Fue voluntad de Dios que abandonara todo lo
más querido y grato; y le rindo gracias constantemente por haberme traído a la
vida religiosa, en la que he encontrado tanta paz y felicidad, como jamás la
había disfrutado en el mundo.
Mi forma de vida consiste principalmente en
esto: amar y padecer, contemplando, adorando, admirando constantemente el
inefable amor que Dios manifiesta hacia las criaturas más humildes. Y nunca se
logra llegar al fondo de este amor de Dios.
Estoy unido siempre con Dios, mi sumo bien, y
no hay cosa alguna que me pueda separar de él; digo más: cuanto mayores son las
ocupaciones que tengo, tanto más se aumenta y siento en mí esta unión con Dios.
Trato y hablo familiarmente con Dios como un hijo con su padre, redoblo mis
súplicas y mis gemidos, y le manifiesto con filial confianza cuanto aflige y
preocupa a mi espíritu. Y si alguna vez caigo en pecado, le pido perdón con
gran humildad, diciéndole que quiero ser con él un hijo bueno y dócil, y que
sólo deseo crecer en caridad, amándole más.
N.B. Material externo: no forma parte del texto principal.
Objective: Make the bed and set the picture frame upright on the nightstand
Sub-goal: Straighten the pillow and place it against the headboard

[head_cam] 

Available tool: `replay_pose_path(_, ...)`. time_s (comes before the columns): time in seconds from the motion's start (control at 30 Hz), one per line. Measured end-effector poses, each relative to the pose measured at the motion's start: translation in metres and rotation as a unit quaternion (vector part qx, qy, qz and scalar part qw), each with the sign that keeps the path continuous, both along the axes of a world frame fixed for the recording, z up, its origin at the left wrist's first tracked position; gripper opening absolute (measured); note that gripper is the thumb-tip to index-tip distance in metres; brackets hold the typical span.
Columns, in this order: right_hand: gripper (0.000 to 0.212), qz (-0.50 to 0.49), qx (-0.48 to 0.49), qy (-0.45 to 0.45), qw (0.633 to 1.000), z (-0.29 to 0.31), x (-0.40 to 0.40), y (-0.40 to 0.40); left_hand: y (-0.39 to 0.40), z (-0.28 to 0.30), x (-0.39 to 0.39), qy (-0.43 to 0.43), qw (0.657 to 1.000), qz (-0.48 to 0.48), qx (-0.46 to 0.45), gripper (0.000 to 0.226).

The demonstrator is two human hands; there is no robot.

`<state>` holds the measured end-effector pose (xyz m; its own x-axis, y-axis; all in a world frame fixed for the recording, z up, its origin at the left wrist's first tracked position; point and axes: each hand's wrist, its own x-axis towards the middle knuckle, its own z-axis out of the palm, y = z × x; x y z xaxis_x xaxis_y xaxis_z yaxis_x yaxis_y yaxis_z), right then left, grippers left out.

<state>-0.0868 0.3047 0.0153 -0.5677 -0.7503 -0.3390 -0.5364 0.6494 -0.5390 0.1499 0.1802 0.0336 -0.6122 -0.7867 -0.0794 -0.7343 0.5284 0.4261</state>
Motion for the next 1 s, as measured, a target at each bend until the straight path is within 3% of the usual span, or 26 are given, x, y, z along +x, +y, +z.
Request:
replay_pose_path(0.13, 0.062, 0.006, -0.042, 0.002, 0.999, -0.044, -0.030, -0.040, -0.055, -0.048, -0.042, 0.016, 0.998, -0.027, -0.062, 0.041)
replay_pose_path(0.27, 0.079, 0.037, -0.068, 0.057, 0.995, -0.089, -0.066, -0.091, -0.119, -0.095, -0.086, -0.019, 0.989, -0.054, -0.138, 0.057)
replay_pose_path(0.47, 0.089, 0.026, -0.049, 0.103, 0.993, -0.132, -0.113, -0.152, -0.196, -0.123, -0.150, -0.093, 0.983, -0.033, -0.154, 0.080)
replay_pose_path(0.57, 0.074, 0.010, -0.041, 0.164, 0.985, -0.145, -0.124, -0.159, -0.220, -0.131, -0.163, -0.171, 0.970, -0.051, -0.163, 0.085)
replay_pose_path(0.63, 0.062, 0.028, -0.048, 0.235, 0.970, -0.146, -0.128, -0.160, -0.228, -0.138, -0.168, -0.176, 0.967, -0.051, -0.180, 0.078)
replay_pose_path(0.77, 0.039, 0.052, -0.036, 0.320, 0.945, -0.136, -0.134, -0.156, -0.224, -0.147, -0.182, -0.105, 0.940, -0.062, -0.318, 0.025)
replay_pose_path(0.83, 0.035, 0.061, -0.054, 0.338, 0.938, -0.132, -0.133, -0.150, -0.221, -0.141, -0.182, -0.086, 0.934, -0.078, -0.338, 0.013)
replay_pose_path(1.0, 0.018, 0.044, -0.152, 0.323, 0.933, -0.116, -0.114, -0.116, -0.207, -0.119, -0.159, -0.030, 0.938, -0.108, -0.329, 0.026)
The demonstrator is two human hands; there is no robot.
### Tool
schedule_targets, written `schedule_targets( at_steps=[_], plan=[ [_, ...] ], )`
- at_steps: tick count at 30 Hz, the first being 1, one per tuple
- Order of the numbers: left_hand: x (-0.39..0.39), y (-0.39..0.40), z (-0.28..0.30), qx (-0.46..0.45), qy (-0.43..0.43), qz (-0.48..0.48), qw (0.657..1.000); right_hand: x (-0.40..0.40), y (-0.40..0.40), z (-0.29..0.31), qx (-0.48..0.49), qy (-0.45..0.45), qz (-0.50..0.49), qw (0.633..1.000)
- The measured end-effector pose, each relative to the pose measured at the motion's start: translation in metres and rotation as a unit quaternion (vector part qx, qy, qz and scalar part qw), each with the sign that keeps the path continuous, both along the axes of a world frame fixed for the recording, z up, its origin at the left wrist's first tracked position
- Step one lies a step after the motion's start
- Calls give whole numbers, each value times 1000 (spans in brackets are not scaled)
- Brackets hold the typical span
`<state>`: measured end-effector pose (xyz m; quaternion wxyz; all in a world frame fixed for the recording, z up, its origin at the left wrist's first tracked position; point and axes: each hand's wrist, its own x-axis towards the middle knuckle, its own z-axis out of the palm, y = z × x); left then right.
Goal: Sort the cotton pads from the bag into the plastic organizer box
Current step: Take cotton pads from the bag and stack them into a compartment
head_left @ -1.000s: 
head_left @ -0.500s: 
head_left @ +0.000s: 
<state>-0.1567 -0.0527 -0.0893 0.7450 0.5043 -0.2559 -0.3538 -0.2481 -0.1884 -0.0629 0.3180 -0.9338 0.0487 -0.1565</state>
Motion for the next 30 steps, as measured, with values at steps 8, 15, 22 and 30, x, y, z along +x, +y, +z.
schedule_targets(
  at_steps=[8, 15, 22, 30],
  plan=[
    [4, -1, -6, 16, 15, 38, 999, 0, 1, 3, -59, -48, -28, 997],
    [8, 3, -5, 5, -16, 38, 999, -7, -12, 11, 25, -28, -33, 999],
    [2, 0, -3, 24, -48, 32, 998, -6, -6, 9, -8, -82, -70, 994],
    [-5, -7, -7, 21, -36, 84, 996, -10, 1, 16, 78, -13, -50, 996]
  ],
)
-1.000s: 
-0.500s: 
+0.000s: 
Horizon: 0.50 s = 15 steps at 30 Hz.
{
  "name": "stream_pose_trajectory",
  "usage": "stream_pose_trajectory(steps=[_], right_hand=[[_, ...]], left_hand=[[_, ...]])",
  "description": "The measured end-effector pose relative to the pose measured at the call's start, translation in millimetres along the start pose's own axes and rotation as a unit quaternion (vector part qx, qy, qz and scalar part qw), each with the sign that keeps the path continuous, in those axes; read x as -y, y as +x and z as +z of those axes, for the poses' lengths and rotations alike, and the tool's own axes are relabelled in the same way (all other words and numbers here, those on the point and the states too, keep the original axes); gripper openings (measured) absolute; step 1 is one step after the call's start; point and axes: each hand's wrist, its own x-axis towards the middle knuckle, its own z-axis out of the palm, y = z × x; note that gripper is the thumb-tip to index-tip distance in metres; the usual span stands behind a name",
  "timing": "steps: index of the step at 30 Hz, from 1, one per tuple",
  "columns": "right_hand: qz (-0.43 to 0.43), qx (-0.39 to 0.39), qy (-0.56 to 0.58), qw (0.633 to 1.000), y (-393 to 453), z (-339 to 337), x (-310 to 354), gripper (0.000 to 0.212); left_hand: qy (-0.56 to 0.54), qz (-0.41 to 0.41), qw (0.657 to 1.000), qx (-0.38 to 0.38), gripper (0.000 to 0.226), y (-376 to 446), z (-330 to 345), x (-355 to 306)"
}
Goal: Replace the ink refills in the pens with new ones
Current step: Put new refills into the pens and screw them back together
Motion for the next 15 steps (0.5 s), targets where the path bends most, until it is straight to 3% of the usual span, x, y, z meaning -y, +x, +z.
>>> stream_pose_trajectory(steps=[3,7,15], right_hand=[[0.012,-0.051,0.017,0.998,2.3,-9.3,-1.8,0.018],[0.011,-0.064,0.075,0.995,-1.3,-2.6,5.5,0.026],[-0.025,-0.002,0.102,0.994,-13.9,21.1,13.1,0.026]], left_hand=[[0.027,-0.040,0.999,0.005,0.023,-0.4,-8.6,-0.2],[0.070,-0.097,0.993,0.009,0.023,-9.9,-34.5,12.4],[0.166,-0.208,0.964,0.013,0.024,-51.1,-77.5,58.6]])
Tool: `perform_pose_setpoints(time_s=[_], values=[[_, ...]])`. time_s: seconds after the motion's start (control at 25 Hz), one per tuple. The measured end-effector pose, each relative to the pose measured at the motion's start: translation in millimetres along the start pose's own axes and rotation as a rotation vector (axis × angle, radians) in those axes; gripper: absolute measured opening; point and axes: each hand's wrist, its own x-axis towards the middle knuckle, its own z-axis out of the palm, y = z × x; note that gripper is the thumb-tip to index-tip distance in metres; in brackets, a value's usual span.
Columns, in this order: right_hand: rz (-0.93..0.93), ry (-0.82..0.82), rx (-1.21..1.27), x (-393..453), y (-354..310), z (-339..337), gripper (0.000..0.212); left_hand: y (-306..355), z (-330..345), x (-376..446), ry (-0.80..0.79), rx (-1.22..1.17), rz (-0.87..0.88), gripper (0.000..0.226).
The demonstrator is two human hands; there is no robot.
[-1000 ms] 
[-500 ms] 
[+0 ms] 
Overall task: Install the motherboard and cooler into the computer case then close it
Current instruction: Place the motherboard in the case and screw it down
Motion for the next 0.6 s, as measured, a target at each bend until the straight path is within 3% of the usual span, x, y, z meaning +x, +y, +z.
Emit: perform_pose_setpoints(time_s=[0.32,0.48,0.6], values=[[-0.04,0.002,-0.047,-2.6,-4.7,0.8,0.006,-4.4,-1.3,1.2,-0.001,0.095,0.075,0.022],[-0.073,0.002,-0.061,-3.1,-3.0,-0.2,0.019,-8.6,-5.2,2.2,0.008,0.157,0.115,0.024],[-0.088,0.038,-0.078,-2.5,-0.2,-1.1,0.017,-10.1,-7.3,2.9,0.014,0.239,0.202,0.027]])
Cuando necesito ejercitarme en las virtudes de
la mansedumbre y de la humildad, me basta fijar la vista y contemplar el
crucifijo, que es mi libro. Y, así, una mirada a Jesús crucificado me es
suficiente para saber afrontar todas las situaciones. De esta forma, me
ejercito en la humildad, en la mansedumbre, en la paciencia, en una palabra,
aprendo a llevar mi cruz: más aún, esa cruz se me vuelve dulce y su yugo suave.
Acepto con agradecimiento las alegrías y las
penas como venidas de las manos del Padre celestial: porque él conoce mejor que
nadie lo que más nos conviene. Por eso mismo, me alegro en el Señor, y sólo me
duele no amarle como se merece. ¡Oh, si llegara a ser un serafín de amor!
Ardientemente deseo que las criaturas me ayuden a amar a Dios sobre todas las
cosas. Porque la caridad no acaba nunca.